Segment Open
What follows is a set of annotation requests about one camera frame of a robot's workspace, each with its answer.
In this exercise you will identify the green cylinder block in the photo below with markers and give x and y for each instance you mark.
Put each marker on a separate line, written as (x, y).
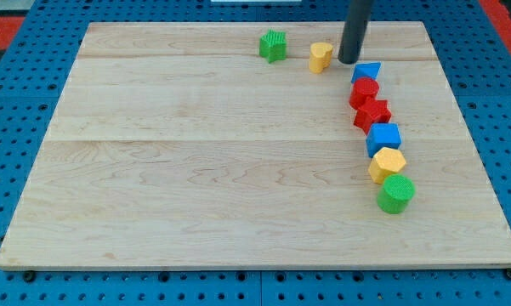
(395, 194)

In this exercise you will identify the blue triangle block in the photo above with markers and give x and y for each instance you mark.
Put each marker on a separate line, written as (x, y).
(370, 70)

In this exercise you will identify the red star block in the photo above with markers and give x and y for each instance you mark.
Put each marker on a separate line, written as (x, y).
(372, 111)

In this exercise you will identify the yellow heart block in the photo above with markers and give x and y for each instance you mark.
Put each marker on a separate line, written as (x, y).
(320, 54)

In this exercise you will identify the light wooden board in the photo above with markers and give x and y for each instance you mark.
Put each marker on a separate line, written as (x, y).
(175, 146)

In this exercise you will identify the green star block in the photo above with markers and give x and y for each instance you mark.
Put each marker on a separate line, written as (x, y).
(273, 46)

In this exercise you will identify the blue cube block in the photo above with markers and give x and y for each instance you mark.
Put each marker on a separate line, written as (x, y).
(382, 135)

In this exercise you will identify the yellow hexagon block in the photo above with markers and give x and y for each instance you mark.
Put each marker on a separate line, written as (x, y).
(385, 162)

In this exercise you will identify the red cylinder block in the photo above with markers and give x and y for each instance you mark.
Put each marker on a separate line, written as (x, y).
(362, 89)

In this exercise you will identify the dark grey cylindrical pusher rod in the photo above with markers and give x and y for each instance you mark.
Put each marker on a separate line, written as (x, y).
(355, 25)

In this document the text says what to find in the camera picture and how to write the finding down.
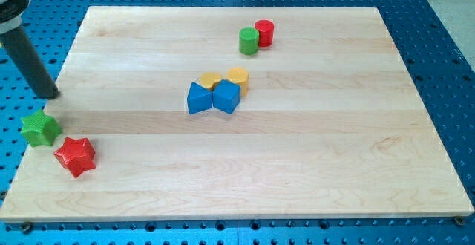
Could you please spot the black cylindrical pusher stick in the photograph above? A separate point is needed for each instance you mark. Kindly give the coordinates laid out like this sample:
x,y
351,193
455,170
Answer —
x,y
21,50

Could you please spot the grey robot arm end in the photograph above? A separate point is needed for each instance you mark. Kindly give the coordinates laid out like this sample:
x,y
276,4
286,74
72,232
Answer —
x,y
11,14

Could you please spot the green cylinder block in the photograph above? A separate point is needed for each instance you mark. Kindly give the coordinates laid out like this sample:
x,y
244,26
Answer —
x,y
248,41

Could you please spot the red star block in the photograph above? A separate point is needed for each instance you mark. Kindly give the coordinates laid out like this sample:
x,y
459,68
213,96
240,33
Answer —
x,y
76,155

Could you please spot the green star block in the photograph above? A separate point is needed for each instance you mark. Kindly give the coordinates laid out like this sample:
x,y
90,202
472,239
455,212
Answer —
x,y
40,129

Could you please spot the blue cube block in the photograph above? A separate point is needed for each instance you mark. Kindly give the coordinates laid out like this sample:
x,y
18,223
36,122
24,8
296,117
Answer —
x,y
226,96

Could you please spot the light wooden board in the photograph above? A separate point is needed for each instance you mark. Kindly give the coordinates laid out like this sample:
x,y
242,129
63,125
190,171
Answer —
x,y
332,125

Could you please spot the blue triangle block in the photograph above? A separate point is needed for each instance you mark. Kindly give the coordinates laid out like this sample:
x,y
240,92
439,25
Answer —
x,y
198,98

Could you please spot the yellow pentagon block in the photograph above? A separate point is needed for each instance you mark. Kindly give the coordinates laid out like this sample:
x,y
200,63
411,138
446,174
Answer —
x,y
210,80

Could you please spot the red cylinder block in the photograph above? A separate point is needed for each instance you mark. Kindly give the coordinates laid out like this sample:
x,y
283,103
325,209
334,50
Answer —
x,y
266,32

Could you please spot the yellow hexagon block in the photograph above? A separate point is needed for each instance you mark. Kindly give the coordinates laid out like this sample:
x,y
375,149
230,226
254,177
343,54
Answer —
x,y
239,76

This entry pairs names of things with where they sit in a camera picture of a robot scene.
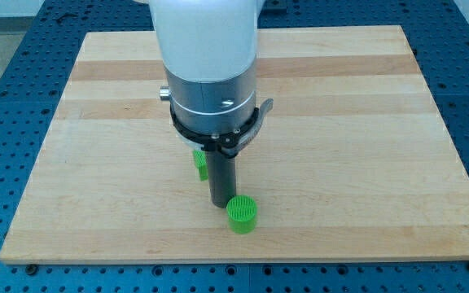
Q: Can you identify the green cylinder block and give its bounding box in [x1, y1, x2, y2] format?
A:
[226, 195, 258, 234]

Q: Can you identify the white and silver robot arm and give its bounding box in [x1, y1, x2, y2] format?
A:
[146, 0, 263, 134]

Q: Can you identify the black clamp ring with lever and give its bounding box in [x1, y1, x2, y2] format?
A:
[169, 98, 274, 160]

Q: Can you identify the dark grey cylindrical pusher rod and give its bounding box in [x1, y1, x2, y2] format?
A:
[205, 151, 237, 208]

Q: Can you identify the light wooden board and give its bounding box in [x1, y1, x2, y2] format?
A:
[0, 26, 469, 265]

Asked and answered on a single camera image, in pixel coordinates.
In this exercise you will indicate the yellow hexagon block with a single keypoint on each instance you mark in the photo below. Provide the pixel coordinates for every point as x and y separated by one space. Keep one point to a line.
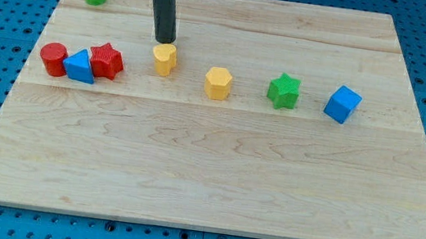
Segment Closed
= Your assignment =
Every line above should be duplicated exactly; the pictures are to be left out.

= Response to this task =
What follows is a set of annotation requests about one camera frame of a robot's workspace, each with its answer.
In this exercise you will identify the green cylinder block in the photo below with markers and give x and y for each instance you mark.
Put each marker on a separate line, written as (x, y).
(395, 194)

In this exercise you will identify the blue triangle block in the photo above with markers and give x and y for each instance you mark.
Put each marker on a separate line, written as (x, y).
(370, 70)

In this exercise you will identify the red star block in the photo above with markers and give x and y for each instance you mark.
Put each marker on a separate line, written as (x, y).
(372, 111)

In this exercise you will identify the yellow heart block in the photo above with markers and give x and y for each instance you mark.
Put each marker on a separate line, written as (x, y).
(320, 54)

In this exercise you will identify the light wooden board in the photo above with markers and give x and y for each instance you mark.
Put each marker on a separate line, written as (x, y).
(175, 146)

In this exercise you will identify the green star block in the photo above with markers and give x and y for each instance you mark.
Put each marker on a separate line, written as (x, y).
(273, 46)

In this exercise you will identify the blue cube block in the photo above with markers and give x and y for each instance you mark.
Put each marker on a separate line, written as (x, y).
(382, 135)

In this exercise you will identify the yellow hexagon block in the photo above with markers and give x and y for each instance you mark.
Put each marker on a separate line, written as (x, y).
(385, 162)

In this exercise you will identify the red cylinder block in the photo above with markers and give x and y for each instance you mark.
Put each marker on a separate line, written as (x, y).
(362, 89)

In this exercise you will identify the dark grey cylindrical pusher rod in the photo above with markers and give x and y for each instance you mark.
Put each marker on a separate line, written as (x, y).
(355, 25)

In this document the text says what to find in the camera picture and how to write the finding down.
Could you please spot the black cylindrical pusher stick in the photograph above? A separate point is needed for each instance you mark. Kindly give the coordinates laid out like this sample:
x,y
351,193
455,170
Answer —
x,y
21,50

Could you please spot the grey robot arm end in the photograph above? A separate point is needed for each instance you mark. Kindly give the coordinates laid out like this sample:
x,y
276,4
286,74
72,232
Answer —
x,y
11,14

Could you please spot the green cylinder block in the photograph above? A separate point is needed for each instance you mark. Kindly give the coordinates laid out like this sample:
x,y
244,26
Answer —
x,y
248,41

Could you please spot the red star block in the photograph above? A separate point is needed for each instance you mark. Kindly give the coordinates laid out like this sample:
x,y
459,68
213,96
240,33
Answer —
x,y
76,155

Could you please spot the green star block in the photograph above? A separate point is needed for each instance you mark. Kindly give the coordinates laid out like this sample:
x,y
90,202
472,239
455,212
Answer —
x,y
40,129

Could you please spot the blue cube block in the photograph above? A separate point is needed for each instance you mark. Kindly give the coordinates laid out like this sample:
x,y
18,223
36,122
24,8
296,117
Answer —
x,y
226,96

Could you please spot the light wooden board in the photograph above? A separate point is needed for each instance you mark. Kindly give the coordinates laid out like this sample:
x,y
242,129
63,125
190,171
Answer —
x,y
332,125

Could you please spot the blue triangle block in the photograph above? A separate point is needed for each instance you mark. Kindly give the coordinates laid out like this sample:
x,y
240,92
439,25
Answer —
x,y
198,98

Could you please spot the yellow pentagon block in the photograph above? A separate point is needed for each instance you mark. Kindly give the coordinates laid out like this sample:
x,y
200,63
411,138
446,174
Answer —
x,y
210,80

Could you please spot the red cylinder block in the photograph above? A separate point is needed for each instance you mark. Kindly give the coordinates laid out like this sample:
x,y
283,103
325,209
334,50
Answer —
x,y
266,32

Could you please spot the yellow hexagon block in the photograph above? A separate point is needed for each instance you mark. Kindly give the coordinates laid out like this sample:
x,y
375,149
230,226
254,177
343,54
Answer —
x,y
239,76

This entry pairs names of things with where they sit in a camera picture of a robot scene.
Q: Can you identify the green cylinder block and give its bounding box in [x1, y1, x2, y2] format?
A:
[226, 195, 258, 234]

Q: Can you identify the white and silver robot arm and give its bounding box in [x1, y1, x2, y2] format?
A:
[146, 0, 263, 134]

Q: Can you identify the black clamp ring with lever and give its bounding box in [x1, y1, x2, y2] format?
A:
[169, 98, 274, 160]

Q: Can you identify the dark grey cylindrical pusher rod and give its bounding box in [x1, y1, x2, y2] format?
A:
[205, 151, 237, 208]

Q: Can you identify the light wooden board and give its bounding box in [x1, y1, x2, y2] format?
A:
[0, 26, 469, 265]

Asked and answered on a single camera image, in pixel coordinates.
In this exercise you will indicate the yellow hexagon block with a single keypoint on each instance you mark in the photo below. Provide the pixel coordinates for every point as x and y separated by one space. Keep one point to a line.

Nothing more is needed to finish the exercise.